** Supplied records **

=== Begin Enclosure ===

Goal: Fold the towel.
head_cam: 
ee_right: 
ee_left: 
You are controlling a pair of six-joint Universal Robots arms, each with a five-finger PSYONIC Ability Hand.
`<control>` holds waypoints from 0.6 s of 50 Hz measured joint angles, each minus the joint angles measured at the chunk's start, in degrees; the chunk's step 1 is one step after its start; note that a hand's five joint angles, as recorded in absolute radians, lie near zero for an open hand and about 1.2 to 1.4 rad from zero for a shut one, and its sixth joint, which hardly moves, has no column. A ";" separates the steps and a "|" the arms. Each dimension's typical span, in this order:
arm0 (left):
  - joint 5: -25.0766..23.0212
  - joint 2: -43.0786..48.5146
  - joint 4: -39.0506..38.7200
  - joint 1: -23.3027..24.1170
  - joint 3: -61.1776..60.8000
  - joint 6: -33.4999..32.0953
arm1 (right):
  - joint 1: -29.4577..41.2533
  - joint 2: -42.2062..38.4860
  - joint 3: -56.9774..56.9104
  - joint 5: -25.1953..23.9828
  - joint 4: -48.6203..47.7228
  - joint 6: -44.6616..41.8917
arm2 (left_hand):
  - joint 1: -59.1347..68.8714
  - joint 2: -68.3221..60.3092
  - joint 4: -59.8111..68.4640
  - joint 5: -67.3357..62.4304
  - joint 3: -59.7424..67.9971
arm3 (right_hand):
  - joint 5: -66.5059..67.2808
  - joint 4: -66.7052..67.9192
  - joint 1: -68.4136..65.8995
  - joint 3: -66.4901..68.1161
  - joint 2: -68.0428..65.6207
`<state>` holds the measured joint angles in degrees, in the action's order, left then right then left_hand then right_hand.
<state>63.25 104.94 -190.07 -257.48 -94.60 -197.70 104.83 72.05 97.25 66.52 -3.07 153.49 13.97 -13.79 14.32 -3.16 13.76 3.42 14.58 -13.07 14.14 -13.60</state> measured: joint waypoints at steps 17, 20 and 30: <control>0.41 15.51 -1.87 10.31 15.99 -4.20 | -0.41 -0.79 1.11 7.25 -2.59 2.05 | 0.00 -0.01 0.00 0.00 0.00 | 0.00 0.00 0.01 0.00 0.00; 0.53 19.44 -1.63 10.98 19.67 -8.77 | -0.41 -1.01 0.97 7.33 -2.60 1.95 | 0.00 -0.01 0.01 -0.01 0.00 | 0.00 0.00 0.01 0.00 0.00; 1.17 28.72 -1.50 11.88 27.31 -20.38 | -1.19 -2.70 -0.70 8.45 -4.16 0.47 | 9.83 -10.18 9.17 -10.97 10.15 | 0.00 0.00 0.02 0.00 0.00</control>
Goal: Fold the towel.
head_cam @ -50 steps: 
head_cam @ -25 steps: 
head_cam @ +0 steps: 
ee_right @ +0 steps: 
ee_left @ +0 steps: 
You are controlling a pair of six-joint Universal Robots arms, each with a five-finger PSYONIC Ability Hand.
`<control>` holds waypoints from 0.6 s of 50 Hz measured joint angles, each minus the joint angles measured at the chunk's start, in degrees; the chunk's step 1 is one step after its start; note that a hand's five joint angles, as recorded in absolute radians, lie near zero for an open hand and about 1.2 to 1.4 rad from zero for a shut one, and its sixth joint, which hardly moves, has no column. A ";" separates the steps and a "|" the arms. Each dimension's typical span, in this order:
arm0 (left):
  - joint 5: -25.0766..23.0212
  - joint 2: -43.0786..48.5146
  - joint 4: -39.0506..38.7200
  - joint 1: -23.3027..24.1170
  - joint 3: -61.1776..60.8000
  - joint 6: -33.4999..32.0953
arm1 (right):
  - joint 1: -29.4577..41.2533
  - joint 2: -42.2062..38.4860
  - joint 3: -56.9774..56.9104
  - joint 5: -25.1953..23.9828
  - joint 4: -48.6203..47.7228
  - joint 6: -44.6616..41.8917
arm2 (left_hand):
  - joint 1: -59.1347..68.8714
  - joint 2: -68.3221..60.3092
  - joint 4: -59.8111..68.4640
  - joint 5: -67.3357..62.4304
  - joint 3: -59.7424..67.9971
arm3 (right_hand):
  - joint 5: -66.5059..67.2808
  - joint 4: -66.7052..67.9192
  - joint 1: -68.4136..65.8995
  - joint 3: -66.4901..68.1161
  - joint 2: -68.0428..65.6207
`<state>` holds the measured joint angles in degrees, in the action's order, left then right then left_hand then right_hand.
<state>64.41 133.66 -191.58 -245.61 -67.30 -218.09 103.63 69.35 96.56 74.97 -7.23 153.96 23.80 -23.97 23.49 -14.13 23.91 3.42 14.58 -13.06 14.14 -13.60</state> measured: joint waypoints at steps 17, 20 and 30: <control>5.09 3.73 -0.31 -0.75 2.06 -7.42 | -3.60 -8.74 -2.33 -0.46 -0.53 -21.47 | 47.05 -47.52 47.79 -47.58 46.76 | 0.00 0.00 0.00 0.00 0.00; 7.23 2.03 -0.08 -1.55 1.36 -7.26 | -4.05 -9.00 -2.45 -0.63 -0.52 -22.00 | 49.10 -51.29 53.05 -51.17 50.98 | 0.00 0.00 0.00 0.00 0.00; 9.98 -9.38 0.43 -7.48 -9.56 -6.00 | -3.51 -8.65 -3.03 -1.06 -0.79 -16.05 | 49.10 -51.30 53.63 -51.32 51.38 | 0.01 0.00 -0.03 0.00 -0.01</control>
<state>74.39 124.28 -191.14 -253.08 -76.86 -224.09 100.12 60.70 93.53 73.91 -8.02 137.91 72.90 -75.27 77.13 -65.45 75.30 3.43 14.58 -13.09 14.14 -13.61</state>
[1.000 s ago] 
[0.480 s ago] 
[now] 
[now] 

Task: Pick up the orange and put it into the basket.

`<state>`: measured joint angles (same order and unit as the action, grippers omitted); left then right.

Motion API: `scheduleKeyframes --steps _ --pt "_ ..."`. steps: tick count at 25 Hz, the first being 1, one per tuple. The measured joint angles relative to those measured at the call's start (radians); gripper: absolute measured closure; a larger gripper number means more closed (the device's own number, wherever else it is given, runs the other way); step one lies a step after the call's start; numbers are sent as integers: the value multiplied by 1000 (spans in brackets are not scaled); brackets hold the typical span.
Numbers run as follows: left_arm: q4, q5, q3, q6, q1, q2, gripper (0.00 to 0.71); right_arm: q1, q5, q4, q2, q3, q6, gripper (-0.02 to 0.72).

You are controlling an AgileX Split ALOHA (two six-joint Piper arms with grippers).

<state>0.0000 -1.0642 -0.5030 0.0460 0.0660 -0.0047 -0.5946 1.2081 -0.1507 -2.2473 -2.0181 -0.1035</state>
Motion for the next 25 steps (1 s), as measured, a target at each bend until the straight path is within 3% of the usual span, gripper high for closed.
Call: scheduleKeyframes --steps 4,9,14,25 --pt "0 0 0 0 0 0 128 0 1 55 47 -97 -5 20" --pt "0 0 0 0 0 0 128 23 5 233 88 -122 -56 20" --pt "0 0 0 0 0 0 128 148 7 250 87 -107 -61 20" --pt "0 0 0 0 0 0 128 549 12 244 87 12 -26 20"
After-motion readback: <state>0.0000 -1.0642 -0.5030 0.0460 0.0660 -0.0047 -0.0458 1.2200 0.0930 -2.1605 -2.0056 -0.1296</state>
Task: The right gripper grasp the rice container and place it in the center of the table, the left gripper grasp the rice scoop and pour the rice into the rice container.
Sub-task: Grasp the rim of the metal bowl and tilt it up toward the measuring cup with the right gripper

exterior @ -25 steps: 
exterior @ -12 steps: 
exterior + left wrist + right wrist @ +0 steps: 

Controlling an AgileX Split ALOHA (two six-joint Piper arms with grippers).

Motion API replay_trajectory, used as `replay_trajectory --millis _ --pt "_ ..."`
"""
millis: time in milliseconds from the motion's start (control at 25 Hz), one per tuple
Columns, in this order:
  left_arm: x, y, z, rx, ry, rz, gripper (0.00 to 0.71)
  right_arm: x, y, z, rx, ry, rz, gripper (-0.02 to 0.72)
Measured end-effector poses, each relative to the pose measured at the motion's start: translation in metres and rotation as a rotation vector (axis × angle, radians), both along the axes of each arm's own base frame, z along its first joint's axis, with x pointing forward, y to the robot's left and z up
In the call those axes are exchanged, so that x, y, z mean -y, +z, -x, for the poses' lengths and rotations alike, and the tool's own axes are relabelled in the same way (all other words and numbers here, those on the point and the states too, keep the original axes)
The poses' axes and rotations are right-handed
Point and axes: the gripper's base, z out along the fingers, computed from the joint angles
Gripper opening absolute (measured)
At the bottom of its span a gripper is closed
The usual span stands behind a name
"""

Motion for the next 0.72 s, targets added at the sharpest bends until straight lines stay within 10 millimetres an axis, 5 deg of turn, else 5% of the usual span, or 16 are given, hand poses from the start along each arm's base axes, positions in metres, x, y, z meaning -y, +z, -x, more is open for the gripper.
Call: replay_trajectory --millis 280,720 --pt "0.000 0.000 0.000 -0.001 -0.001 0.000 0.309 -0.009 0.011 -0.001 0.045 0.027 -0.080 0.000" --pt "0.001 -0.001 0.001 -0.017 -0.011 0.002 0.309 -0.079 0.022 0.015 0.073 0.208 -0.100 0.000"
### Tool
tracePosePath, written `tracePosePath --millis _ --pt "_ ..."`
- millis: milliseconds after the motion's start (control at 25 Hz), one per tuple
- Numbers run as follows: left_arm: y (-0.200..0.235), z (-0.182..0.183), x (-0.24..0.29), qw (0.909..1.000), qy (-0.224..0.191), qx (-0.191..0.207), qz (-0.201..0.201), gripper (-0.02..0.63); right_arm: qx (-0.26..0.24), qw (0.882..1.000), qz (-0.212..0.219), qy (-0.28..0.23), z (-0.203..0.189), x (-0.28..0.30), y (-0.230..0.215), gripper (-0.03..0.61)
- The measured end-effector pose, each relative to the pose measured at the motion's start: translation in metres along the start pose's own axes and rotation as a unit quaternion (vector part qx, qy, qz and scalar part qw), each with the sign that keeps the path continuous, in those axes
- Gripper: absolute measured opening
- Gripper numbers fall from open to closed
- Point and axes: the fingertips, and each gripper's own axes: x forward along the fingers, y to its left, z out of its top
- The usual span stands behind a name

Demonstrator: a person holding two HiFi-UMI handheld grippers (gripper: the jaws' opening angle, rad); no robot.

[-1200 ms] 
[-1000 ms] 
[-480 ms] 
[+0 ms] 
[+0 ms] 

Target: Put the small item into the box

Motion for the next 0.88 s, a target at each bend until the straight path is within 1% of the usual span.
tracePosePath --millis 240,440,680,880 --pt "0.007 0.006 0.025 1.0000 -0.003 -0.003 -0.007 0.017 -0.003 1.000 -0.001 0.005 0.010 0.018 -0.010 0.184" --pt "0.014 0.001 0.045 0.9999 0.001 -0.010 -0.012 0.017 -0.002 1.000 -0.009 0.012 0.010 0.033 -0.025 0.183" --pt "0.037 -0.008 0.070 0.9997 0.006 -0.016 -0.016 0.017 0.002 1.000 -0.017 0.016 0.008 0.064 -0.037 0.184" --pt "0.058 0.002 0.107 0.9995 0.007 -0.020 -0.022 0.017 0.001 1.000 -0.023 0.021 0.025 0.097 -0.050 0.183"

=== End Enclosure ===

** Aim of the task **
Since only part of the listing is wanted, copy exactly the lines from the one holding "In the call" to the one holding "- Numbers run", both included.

** Finished exercise **
In the call those axes are exchanged, so that x, y, z mean -y, +z, -x, for the poses' lengths and rotations alike, and the tool's own axes are relabelled in the same way (all other words and numbers here, those on the point and the states too, keep the original axes)
The poses' axes and rotations are right-handed
Point and axes: the gripper's base, z out along the fingers, computed from the joint angles
Gripper opening absolute (measured)
At the bottom of its span a gripper is closed
The usual span stands behind a name
"""

Motion for the next 0.72 s, targets added at the sharpest bends until straight lines stay within 10 millimetres an axis, 5 deg of turn, else 5% of the usual span, or 16 are given, hand poses from the start along each arm's base axes, positions in metres, x, y, z meaning -y, +z, -x, more is open for the gripper.
Call: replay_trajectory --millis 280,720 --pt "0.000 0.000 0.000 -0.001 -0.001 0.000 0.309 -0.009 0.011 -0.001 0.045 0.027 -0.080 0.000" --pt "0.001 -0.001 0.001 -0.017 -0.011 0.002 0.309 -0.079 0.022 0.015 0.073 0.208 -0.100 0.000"
### Tool
tracePosePath, written `tracePosePath --millis _ --pt "_ ..."`
- millis: milliseconds after the motion's start (control at 25 Hz), one per tuple
- Numbers run as follows: left_arm: y (-0.200..0.235), z (-0.182..0.183), x (-0.24..0.29), qw (0.909..1.000), qy (-0.224..0.191), qx (-0.191..0.207), qz (-0.201..0.201), gripper (-0.02..0.63); right_arm: qx (-0.26..0.24), qw (0.882..1.000), qz (-0.212..0.219), qy (-0.28..0.23), z (-0.203..0.189), x (-0.28..0.30), y (-0.230..0.215), gripper (-0.03..0.61)

This completes the exercise.